**COLLECTED MATERIAL:**
—————
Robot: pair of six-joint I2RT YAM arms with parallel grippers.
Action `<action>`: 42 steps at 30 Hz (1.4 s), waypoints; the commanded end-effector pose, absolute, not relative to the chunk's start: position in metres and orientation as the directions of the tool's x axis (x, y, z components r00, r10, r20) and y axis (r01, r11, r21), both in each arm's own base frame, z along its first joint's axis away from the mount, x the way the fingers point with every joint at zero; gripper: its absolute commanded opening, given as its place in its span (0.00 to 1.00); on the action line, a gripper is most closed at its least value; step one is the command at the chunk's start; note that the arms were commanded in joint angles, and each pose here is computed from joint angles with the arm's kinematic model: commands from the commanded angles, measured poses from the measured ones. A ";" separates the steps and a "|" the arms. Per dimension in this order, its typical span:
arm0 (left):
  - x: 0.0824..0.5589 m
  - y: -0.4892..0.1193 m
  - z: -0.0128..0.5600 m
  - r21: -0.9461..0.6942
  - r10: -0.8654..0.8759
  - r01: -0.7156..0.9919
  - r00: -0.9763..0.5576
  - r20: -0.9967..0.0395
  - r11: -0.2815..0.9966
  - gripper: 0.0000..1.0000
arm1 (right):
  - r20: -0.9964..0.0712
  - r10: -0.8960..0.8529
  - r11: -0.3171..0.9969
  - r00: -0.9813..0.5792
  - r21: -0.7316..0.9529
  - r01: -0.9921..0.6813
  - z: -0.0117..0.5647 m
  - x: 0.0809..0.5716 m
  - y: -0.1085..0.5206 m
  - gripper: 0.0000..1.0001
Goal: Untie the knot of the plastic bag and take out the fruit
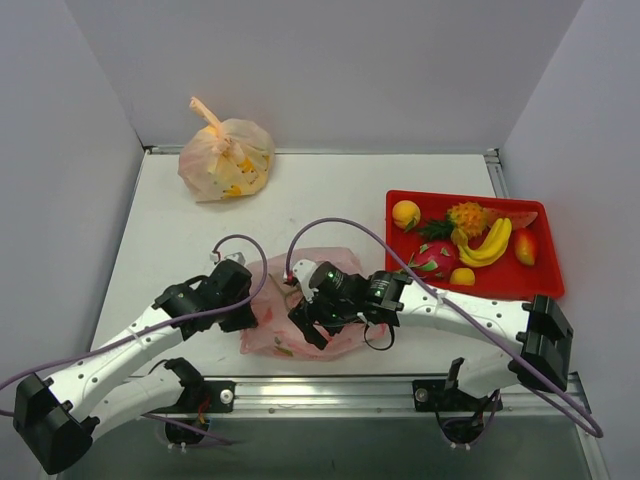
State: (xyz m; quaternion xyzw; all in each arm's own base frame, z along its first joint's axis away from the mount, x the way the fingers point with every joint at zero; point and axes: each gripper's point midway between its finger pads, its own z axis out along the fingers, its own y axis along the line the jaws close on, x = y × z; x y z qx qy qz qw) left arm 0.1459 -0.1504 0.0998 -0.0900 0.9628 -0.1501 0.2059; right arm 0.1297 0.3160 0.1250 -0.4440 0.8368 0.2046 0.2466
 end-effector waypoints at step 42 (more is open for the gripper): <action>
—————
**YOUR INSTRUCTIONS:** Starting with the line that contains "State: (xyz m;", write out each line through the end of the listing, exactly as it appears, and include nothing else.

**FINISHED EXERCISE:**
State: (xyz m; quaternion xyzw; all in each arm's own base frame, z along its first joint's axis away from the mount, x the way the fingers point with every joint at zero; point and axes: each gripper's point midway between its finger pads, its own z axis out along the fingers, its own y axis along the line the jaws close on, x = y × z; x y z qx qy qz qw) left arm 0.1459 -0.1504 0.0998 -0.0900 0.9628 -0.1501 0.2059; right arm 0.1297 0.3160 0.1250 -0.4440 0.8368 0.2046 0.2466
 end-effector waypoints at step 42 (more is open for the gripper): <action>

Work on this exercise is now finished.